Task statement:
Output only the stretch of the listing that starts at the line containing "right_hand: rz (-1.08" and ends at the line containing "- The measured", reproduced exactly with both ends.

Material provided:
--
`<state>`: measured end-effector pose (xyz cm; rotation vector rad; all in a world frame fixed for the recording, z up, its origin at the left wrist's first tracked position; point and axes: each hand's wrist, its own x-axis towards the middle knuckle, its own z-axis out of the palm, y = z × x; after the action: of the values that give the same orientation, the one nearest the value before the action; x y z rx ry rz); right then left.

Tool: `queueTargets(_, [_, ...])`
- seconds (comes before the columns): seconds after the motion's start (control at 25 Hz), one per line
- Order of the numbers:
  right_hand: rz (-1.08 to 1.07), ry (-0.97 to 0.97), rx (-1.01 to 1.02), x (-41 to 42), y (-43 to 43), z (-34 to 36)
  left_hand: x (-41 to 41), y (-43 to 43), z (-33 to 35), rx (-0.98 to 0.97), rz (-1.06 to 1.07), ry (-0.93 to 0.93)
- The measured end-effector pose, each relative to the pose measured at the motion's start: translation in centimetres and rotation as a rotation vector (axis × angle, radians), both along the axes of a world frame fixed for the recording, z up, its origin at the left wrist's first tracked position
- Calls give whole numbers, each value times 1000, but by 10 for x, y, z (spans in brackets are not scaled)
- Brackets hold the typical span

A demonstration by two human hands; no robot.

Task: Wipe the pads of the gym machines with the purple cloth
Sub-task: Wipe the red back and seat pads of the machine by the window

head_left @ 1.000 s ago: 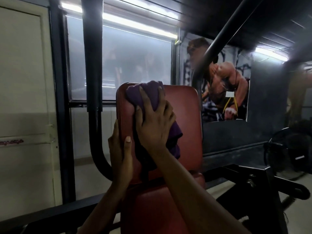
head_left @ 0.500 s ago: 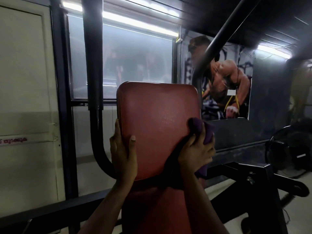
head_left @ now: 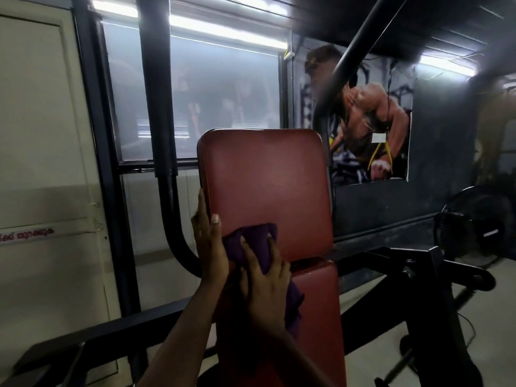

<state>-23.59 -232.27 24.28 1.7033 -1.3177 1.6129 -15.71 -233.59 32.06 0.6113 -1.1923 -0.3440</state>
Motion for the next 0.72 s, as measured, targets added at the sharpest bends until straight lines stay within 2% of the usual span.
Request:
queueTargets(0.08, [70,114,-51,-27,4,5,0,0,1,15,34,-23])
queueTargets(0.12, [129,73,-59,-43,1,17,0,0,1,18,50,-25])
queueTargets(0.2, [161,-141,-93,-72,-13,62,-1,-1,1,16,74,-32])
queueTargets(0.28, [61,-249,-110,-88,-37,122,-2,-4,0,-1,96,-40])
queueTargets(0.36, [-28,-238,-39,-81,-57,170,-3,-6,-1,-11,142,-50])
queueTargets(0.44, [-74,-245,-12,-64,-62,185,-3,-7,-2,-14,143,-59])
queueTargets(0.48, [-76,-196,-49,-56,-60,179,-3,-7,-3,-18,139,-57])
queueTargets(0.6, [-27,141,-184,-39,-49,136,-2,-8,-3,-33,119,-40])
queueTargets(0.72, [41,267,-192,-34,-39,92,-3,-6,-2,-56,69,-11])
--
Task response:
  right_hand: rz (-1.08 to 1.07), ry (-0.97 to 0.97), rx (-1.01 to 1.02), x (-41 to 42), y (-43 to 43), z (-34 to 36)
  left_hand: x (-41 to 41), y (-43 to 43), z (-33 to 35), rx (-0.98 to 0.97), rz (-1.06 to 1.07), ry (-0.93 to 0.93)
- The measured end-effector pose, each relative to the pose measured at the motion's start: translation in centimetres and rotation as a rotation vector (axis × angle, radians), both along the axes of a world frame fixed for the recording, z up, its origin at the left wrist's first tracked position

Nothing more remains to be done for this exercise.